*Work to complete:* The answer must be every line from the listing that holds the string "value".

++++++++++

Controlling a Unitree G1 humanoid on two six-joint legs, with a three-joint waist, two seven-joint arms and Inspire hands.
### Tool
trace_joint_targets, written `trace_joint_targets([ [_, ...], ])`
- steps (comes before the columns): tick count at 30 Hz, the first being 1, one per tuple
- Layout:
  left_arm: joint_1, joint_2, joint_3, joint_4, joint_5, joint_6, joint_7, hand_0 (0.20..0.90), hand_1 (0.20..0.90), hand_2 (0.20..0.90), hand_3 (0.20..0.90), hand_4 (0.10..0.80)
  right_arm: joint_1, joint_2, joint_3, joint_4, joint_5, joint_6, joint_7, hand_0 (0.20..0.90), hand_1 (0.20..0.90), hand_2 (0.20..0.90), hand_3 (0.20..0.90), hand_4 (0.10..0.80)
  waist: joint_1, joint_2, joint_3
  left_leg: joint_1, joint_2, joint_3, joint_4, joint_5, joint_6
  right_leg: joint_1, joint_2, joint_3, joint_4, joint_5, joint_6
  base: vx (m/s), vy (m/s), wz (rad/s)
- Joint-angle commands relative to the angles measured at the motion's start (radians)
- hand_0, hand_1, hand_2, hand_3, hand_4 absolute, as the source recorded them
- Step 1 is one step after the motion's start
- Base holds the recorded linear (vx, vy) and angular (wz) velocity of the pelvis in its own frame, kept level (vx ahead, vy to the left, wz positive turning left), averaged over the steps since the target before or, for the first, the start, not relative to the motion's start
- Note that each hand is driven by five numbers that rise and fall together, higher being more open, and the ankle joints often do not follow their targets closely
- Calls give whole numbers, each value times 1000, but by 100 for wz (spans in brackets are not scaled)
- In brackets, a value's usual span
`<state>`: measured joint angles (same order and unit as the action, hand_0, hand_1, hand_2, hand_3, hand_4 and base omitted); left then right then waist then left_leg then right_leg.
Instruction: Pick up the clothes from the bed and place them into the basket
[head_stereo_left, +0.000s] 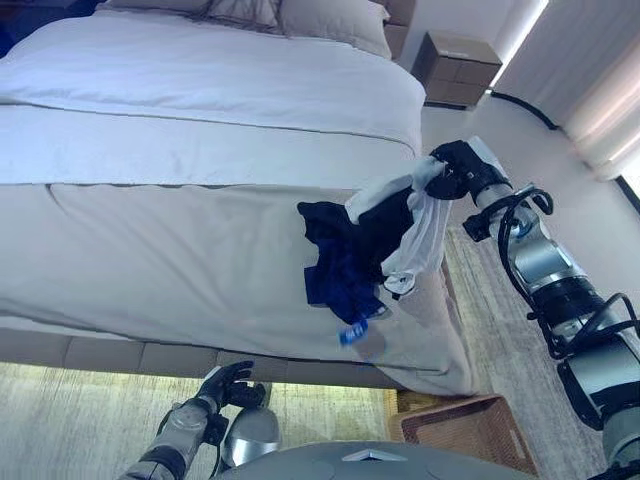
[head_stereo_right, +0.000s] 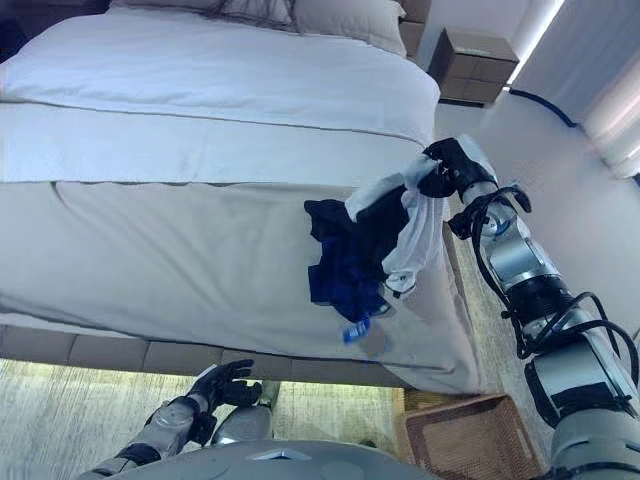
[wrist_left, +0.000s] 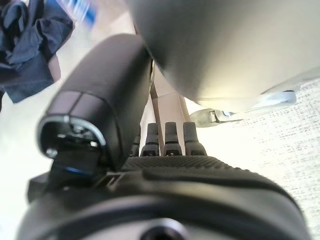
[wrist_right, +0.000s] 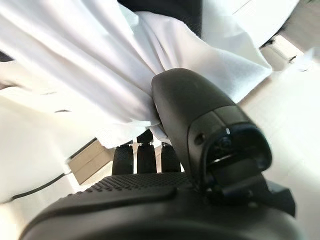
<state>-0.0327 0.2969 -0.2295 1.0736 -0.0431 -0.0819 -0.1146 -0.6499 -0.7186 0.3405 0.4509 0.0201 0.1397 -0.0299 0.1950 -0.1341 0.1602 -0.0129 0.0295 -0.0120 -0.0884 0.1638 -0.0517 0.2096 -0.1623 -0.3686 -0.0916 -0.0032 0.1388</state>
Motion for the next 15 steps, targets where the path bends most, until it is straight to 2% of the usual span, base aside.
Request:
trace_joint_targets([
  [1,34,50,-76,57,6,27,-3,900,900,900,900,800,-257,-27,-27,-68,40,-106,-98,300,300,300,200,100,32,8,-37,106,-38,55,1,-191,50,-55,48,-34,47,-1,-52,24,33,13],
  [7,56,41,-64,62,5,10,-5,900,900,900,900,800,-237,30,-69,-139,40,-154,-242,300,300,300,200,100,39,32,-37,118,-43,43,1,-192,52,-44,38,-43,62,-12,-50,34,50,6],
  [10,58,33,-69,61,0,-3,-13,900,900,900,900,800,-231,43,-73,-143,10,-140,-240,300,300,300,200,100,43,40,-39,119,-47,39,1,-191,52,-40,34,-47,64,-15,-49,30,52,9],
  [11,58,32,-72,53,-3,-1,-18,900,900,900,900,800,-229,45,-64,-141,2,-118,-221,356,356,356,266,166,45,42,-40,120,-47,37,1,-191,52,-39,32,-48,64,-15,-49,28,23,8],
  [12,57,31,-74,47,-7,-2,-24,900,900,900,900,800,-226,45,-56,-136,-8,-94,-196,662,662,662,623,523,46,43,-40,120,-47,36,1,-190,51,-37,31,-51,65,-16,-48,33,21,6],
  [13,57,30,-75,39,-7,0,-28,900,900,900,900,800,-221,45,-46,-126,-16,-66,-159,900,900,900,900,800,48,42,-41,120,-47,36,1,-190,50,-37,29,-53,66,-16,-48,28,7,6],
  [15,58,29,-80,25,-6,4,-31,900,900,900,900,800,-214,37,-22,-105,-22,-24,-102,900,900,900,900,800,50,39,-40,120,-47,33,1,-189,50,-36,29,-55,64,-14,-47,9,-4,2],
])
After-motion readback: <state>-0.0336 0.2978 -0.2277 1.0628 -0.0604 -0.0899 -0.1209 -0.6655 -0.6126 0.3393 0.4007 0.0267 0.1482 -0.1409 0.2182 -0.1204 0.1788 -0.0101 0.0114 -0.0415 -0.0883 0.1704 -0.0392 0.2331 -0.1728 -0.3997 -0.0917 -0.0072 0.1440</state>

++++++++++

*Answer space:*
- Calls give whole numbers, each value times 1000, but by 100 for wz (spans in brackets are not scaled)
- In brackets, a value's usual span

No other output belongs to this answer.